The charges are impressive. What is one to make of them? Certainly, one can appreciate the irritation of professional historians over the spectacle of a distinguished fellow craftsman casting a kind of spell over his readers and persuading them to accept as a comprehensive explanation his highly refracted picture of the eighteenth century. No doubt, also, by his paradoxical insistence upon similarities, he made readers all but forget about the differences. Of course, Preserved Smith and Kingsley Martin were available in English to remind readers of the differences, even if for many years Hazard and Cassirer had still to be read in the original. The historians who point out that Becker was not as familiar with the scientific movement of the Enlightenment as he might have been are certainly right. One wonders, however, how much that scholarly lapsus seriously impaired his understanding that such scientific knowledge as the eighteenth century did possess had developed from cumulative efforts and that its belief in progress, at least on a conscious level of thought, was an empirically attained conclusion.

Neither sound, believing Christians nor philosophical skeptics, to employ Hume's ironic juxtaposition as Becker did, are entirely happy over the way in which the latter coupled the modes of thought of the two centuries. Blurring patent dissimilarities and deliberately identifying Thomas' God with Voltaire's Supreme Being, Christian "grace" with philosophical "virtue," and "immortality" with "posterity," was audacious but somewhat less than appealing to men whose strong convictions such intellectual badinage affronted. Conversely, to men of sanguine temperament, less concerned over the dilemmas of philosophy than edified by its consolations, his reminders of the failure of the age to explain the existence of evil in a universe governed in harmony with the laws of nature partook not of irony but of unwarranted, even unnecessary, morbidity.

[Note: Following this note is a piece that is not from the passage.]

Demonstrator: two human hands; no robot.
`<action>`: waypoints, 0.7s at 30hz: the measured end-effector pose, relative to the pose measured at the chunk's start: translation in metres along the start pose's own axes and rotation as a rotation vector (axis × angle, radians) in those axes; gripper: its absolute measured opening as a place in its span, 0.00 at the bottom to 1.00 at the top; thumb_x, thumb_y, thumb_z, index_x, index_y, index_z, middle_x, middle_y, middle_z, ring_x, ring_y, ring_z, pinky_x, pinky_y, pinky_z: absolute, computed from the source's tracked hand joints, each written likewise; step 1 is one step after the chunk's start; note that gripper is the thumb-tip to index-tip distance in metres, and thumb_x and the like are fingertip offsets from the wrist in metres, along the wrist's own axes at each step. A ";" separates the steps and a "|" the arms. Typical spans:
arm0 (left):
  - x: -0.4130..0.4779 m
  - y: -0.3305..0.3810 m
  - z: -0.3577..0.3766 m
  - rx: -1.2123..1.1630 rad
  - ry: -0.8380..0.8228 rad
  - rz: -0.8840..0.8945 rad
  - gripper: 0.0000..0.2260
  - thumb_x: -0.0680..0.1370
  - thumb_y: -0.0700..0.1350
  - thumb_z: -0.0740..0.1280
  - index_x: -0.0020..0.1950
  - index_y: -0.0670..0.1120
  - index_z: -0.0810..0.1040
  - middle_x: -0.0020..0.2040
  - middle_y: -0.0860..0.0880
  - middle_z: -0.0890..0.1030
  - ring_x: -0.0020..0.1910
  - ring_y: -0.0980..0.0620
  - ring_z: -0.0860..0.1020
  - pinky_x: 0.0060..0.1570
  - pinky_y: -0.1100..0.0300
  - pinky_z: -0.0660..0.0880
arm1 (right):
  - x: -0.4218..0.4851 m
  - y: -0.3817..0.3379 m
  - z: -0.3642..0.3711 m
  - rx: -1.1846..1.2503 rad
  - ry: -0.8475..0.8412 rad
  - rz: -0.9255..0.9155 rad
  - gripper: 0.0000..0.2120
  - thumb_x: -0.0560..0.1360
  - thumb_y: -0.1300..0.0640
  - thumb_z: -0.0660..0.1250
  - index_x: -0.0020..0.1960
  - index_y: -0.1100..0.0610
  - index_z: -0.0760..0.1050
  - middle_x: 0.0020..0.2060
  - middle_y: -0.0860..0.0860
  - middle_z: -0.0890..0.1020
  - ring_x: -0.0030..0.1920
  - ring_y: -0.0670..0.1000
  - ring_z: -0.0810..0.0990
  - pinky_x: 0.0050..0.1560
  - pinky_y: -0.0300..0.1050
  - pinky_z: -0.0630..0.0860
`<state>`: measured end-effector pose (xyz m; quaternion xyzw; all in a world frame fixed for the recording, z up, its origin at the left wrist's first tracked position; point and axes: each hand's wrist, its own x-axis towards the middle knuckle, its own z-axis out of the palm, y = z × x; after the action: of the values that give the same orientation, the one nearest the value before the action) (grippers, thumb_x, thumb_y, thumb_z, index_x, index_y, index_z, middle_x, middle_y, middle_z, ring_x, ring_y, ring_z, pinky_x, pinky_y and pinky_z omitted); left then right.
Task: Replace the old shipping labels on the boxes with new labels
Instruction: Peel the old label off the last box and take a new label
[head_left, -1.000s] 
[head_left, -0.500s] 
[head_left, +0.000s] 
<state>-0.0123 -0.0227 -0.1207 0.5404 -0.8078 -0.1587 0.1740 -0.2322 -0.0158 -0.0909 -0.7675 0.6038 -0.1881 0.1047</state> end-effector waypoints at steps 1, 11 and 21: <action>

What the critics overlook was that the conclusions he had reached gave Becker himself slight comfort. The awareness that faith and sentiment had come to the rescue of right reason in the Age of the Enlightenment only superficially gave the impression of affording him ironic amusement. The Heavenly City, for all its flashes of wit, was somber not insouciant, not playful but grim. The humor was wry with a clear intimation that the last laugh was on man, on Becker, himself. Like the students whom he had been instructing for many years, he presumably knew that the Enlightenment was both the historical culmination of preceding challenges to Christianity and the point of departure for the credo and the hopes of the two centuries which followed. But the course of human events in those centuries, particularly at the moment that he was writing, had belied hope, and not least the hope that he himself had once entertained. Like many another thinker, Becker was convinced in 1931 that the perfectibility of man and the progress of the human race was the Great Illusion of modern times. The "religion of humanity" was as little—or as much—tenable as the orthodox Christianity which it had supplanted. It was high time, he was suggesting, that one took a close look at the origins of that illusion.

No one could have been more personally sympathetic than Becker to the aspirations of the followers of the philosophes; no one more impersonally convinced that they were never to be realized. He had rejected Christian theology while still a young man. The acids of modernity had destroyed whatever faith he may once have had that human destiny was entrusted to the care of a deity. Science had eliminated the fixed points established by traditional religion and metaphysics to enable man to distinguish between good and evil. But his confidence was also eroded that reason would flood the world with the light of understanding. Here was the crux of his difficulty.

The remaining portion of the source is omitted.